*** Data excerpt ***

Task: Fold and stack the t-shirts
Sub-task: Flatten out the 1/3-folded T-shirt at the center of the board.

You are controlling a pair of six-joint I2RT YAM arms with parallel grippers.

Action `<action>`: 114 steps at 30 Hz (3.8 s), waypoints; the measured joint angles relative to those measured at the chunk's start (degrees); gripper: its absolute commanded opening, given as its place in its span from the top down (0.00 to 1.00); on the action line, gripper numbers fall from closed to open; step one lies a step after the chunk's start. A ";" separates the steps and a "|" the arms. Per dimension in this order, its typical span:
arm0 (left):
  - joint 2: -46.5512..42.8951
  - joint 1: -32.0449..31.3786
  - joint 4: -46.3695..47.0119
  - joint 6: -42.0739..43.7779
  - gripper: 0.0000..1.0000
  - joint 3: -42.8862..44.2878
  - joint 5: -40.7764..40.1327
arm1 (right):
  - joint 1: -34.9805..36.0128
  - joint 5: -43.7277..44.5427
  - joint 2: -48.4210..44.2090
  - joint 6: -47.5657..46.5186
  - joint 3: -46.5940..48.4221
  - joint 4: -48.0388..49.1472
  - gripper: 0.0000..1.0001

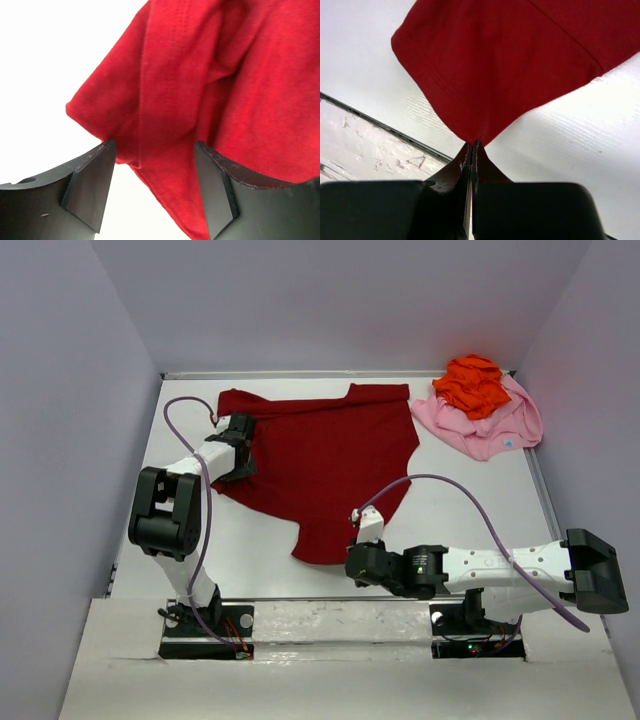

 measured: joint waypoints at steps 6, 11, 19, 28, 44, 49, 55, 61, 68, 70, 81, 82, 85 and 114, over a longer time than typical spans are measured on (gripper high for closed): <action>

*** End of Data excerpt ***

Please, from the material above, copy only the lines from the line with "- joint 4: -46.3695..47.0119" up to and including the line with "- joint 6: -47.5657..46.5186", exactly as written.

— Result of the task —
  - joint 4: -46.3695..47.0119
  - joint 6: -42.0739..43.7779
  - gripper: 0.0000..1.0000
  - joint 3: -42.8862..44.2878
  - joint 5: -40.7764..40.1327
arm1 (right):
  - joint 1: -34.9805..36.0128
  - joint 5: -43.7277..44.5427
  - joint 2: -48.4210..44.2090
  - joint 6: -47.5657..46.5186

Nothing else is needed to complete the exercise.